Y, bir de bilinmeyenin bir başka adı ya da türü. X bilinmeyense, Y de başka bir bilinmeyen. Sapandan bilinmeze de geçebiliyor insan; şaşıp kalıyor yaşadıklarına. Y bir kavşak olabiliyor. İnsan, yolları gözden geçiriyor yeniden. Y kavşağında bazen ortada kalakalıyor. Orta noktadaki kara delik yutup yok edebiliyor onu. Seçimini yapamadan, kararsızlığın boşluğuna, bilinmezin uçurumlarına düşebiliyor. Bu yokluğu yaşamamak için Y fırsatını iyi değerlendirebilmeli insan. Yol ayrımındayken, güzele, iyiye, sevgiye çevirebilmeli yaşam direksiyonunu.
Bir gün gelecek, güneş yeniden parlayacak o eylül bahçesinde. Issız yağmurların çisiltisinde hüzün olmayacak artık. Fırtına, tatlı bir esintiye dönecek. Y, bir ağaçta, capcanlı gülümseyecek. Bir ilkbahar tablosuna girip yapraklarının yeşile boyanmasını bekleyecek. Dünyaya bir çocuğun yaptığı resimden bakacak Y… Masum, naif, sevecen... Sevgi çağıracak insanları yeniden, (Y)eniden…

Hülya SOYŞEKERCİ

1 yorum:

  1. Çok güzel bir yazı arkadaşım. Yürekten kutluyorum...

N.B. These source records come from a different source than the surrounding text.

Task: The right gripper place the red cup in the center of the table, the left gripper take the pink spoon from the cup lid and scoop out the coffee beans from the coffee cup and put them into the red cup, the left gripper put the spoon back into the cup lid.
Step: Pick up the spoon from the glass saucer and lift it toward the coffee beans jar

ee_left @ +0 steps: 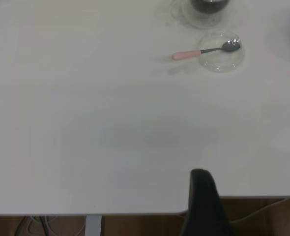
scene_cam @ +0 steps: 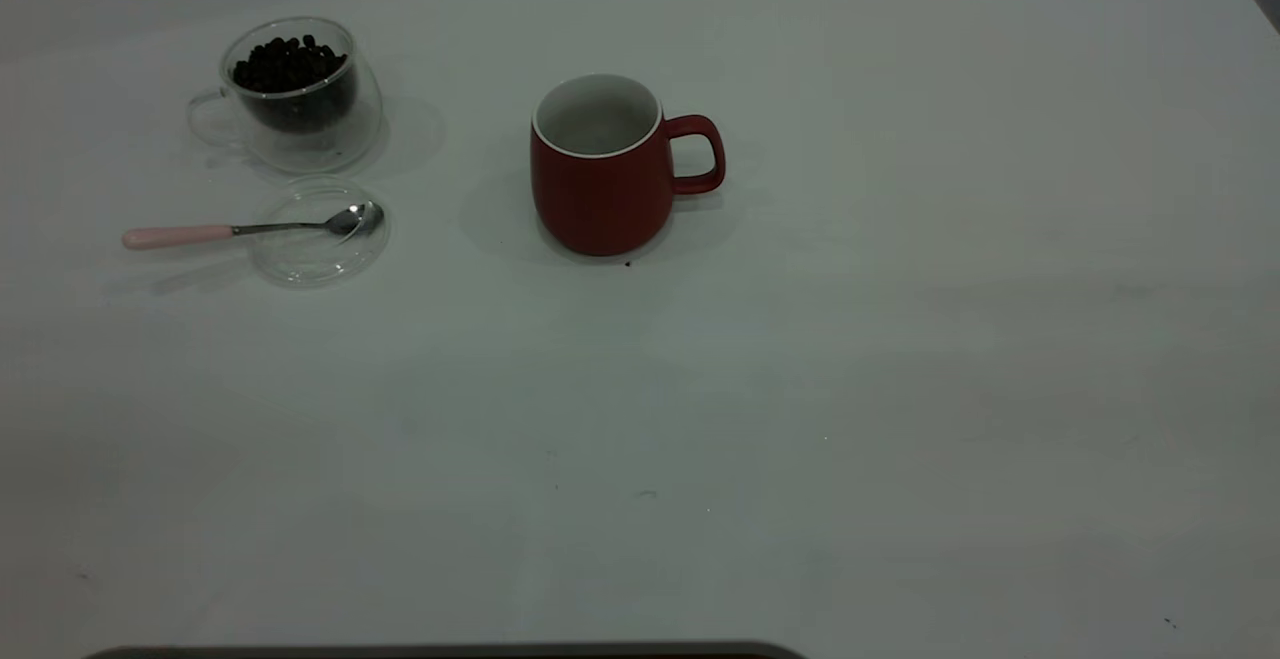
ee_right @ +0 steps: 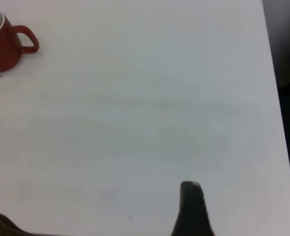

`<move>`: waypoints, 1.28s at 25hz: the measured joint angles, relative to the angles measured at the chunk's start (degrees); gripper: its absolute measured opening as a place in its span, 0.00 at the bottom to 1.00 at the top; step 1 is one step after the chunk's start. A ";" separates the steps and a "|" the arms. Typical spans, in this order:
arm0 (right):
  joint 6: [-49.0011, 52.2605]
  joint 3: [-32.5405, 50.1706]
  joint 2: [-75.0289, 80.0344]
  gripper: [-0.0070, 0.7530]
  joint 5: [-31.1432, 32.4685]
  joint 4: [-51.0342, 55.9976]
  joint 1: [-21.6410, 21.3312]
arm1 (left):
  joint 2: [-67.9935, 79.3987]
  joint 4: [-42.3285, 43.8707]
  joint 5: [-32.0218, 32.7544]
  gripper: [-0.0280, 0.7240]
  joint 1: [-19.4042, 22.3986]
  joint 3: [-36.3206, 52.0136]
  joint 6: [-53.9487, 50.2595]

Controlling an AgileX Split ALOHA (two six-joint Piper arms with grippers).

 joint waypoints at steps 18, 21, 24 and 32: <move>0.00 0.00 0.00 0.79 0.00 0.00 0.00 | 38.77 -4.67 -11.38 0.76 0.00 -16.66 -2.26; 0.00 0.00 0.00 0.79 0.00 0.00 0.00 | 50.74 -10.00 -13.51 0.79 0.00 -21.89 3.29; 0.05 0.00 0.00 0.79 0.00 0.00 0.00 | 61.61 -16.56 -15.50 0.85 0.00 -25.52 9.99; 0.05 0.00 0.00 0.79 -0.05 0.00 0.00 | 81.29 -28.33 -18.24 0.98 1.90 -27.34 15.28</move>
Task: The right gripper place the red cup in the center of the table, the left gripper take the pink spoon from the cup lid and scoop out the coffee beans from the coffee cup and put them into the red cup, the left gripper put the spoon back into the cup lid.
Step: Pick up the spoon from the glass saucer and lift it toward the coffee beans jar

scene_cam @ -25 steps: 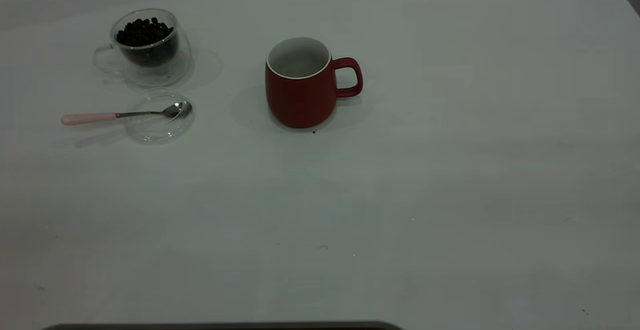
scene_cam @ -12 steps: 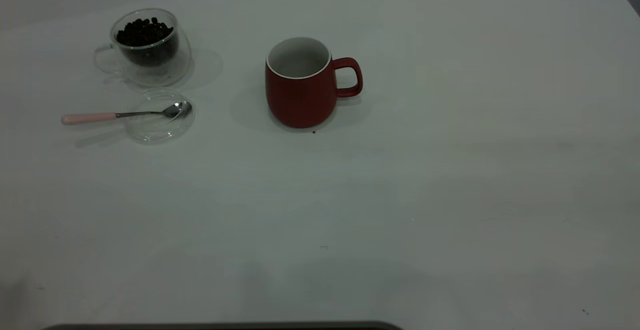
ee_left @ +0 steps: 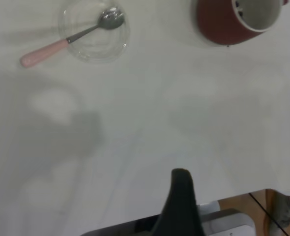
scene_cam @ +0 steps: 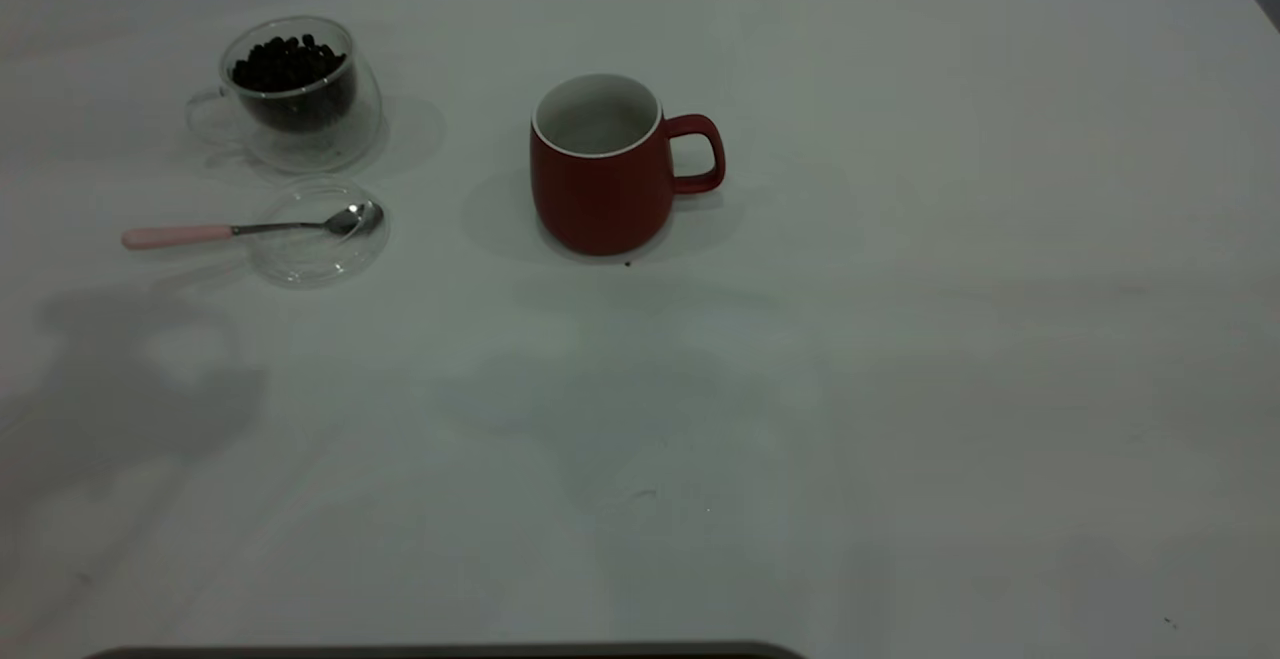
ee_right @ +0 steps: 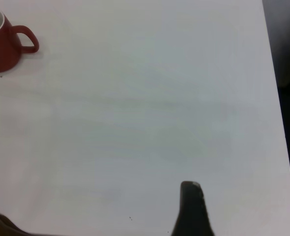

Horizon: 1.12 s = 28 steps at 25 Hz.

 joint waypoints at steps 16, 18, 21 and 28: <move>0.00 0.00 0.00 0.79 0.00 0.00 0.00 | 26.94 -27.93 7.69 0.98 29.44 -0.14 39.54; 0.00 0.00 0.00 0.79 0.00 0.00 0.00 | 31.05 -29.90 7.89 0.98 31.69 -0.30 42.88; 0.00 0.00 0.00 0.79 0.00 0.00 0.00 | 36.64 -31.02 7.59 0.98 34.19 -0.61 46.62; 0.00 0.00 0.00 0.79 0.00 0.00 0.00 | 49.11 -32.74 7.42 0.98 35.81 -5.51 52.11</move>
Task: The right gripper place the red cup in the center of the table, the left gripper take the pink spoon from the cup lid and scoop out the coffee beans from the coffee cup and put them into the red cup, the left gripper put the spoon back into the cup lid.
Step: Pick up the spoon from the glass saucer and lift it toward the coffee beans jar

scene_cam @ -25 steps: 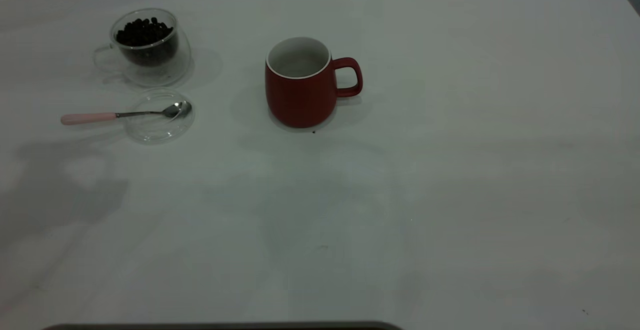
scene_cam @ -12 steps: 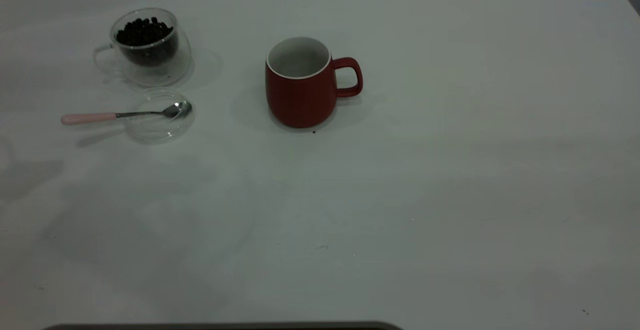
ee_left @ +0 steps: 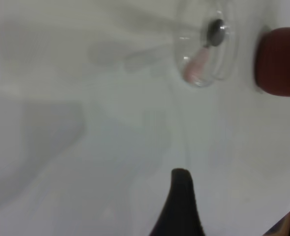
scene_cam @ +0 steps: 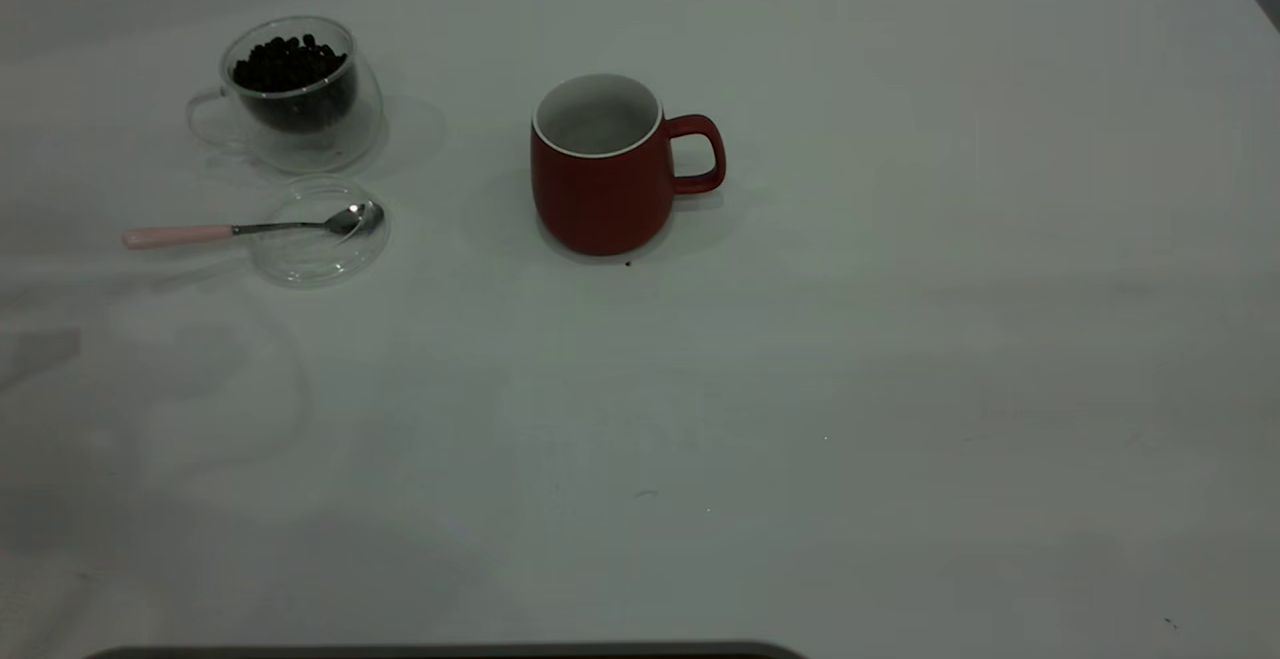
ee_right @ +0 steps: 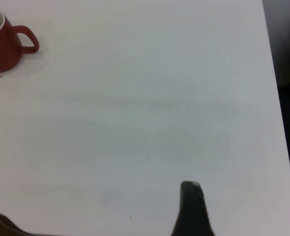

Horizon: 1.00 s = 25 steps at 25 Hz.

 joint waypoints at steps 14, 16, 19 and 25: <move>0.00 0.00 0.00 0.79 0.00 0.00 0.00 | 14.59 -3.81 1.77 0.98 -6.56 -11.92 1.93; 0.00 0.00 0.00 0.79 0.00 0.00 0.00 | 15.56 -5.06 1.79 0.98 -7.78 -12.93 1.92; 0.00 0.00 0.00 0.79 0.00 0.00 0.00 | 17.24 -7.24 1.84 0.98 -10.04 -13.99 2.25; 0.00 0.00 0.00 0.79 0.00 0.00 0.00 | 18.77 -11.34 1.78 0.96 -12.66 -14.27 3.15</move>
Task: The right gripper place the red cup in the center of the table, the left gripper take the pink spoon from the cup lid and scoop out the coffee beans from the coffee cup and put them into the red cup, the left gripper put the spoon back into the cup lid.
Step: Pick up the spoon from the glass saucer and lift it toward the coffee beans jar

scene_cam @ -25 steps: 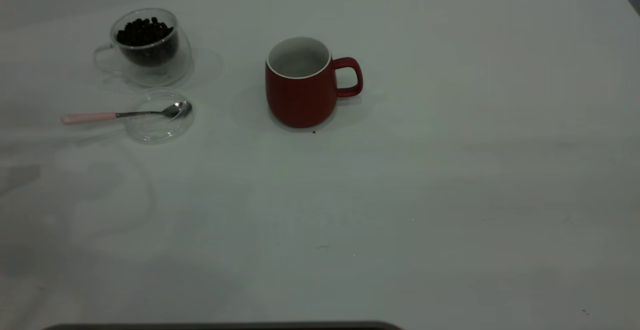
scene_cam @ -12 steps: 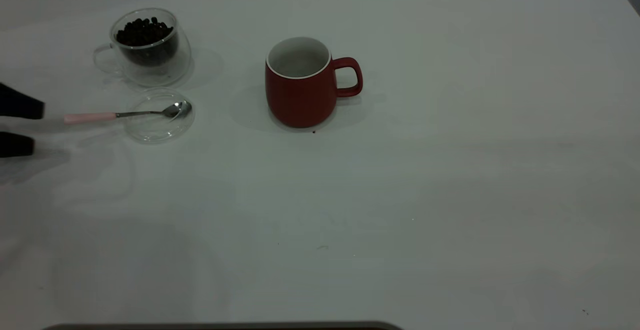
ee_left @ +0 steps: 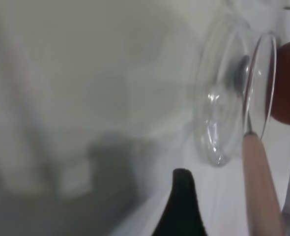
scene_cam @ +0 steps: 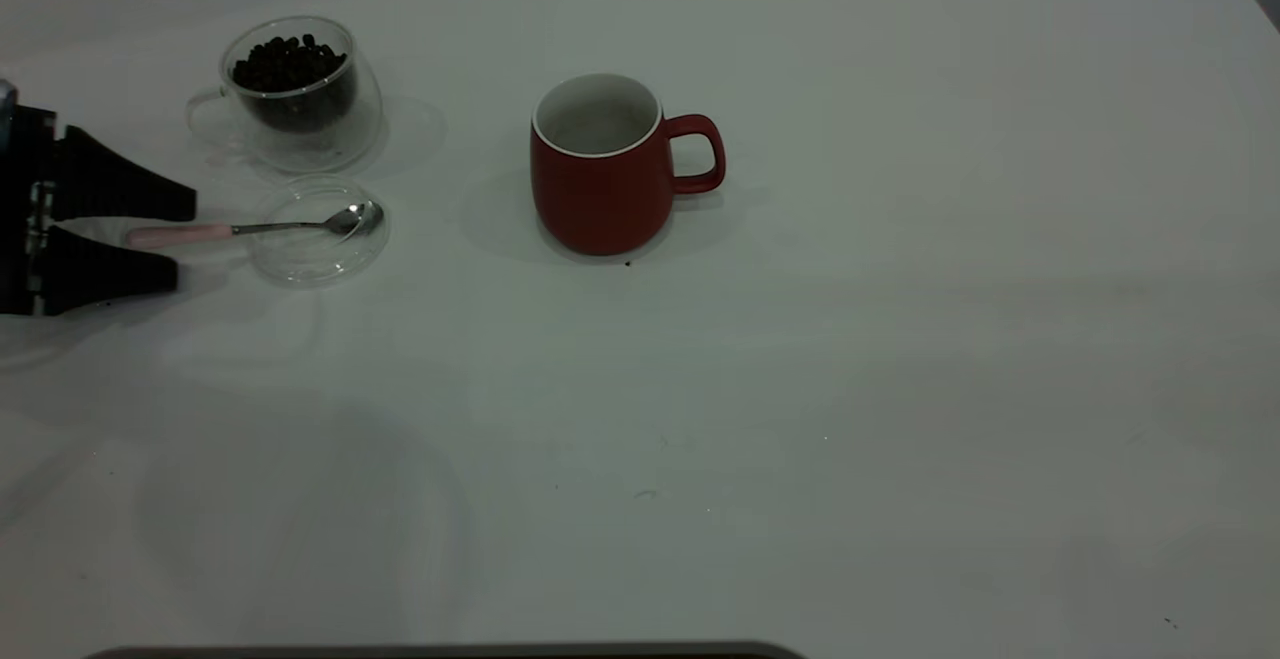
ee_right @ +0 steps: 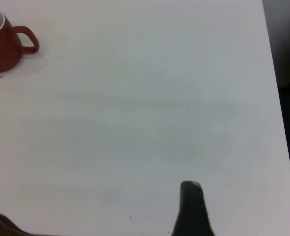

    Yazını okurken günümüz dünyasındaki şiddet çeşitlerini düşündüm...

    Sürekli tüketmeye yönelik bir yaşam tarzının mahkum olduğu paraya endeksli varoluşların (Harcadığın kadar varsın) koşulları; çok çalışmak, sürekli rekabet içinde olmak ve durmaksızın başarılı olmak da, bir anlamda şiddettir.

    Başarmak için sürekli rekabet içinde olan bireyin (daha çocuk yaşlarda başlayan sınavlar, ardından oks, öss ve iş yaşamında zorunlu olduğu başarı) yaşadığı şiddetin sonu; sevgisizlik ve derin bir yabancılaşma duygusu...

    Acımasız ekonomik sistemler ve insanlara dayattığı yaşam formatları ve düşünce biçimleri sorgulanmadıkça şiddet hiç bitmeyecek...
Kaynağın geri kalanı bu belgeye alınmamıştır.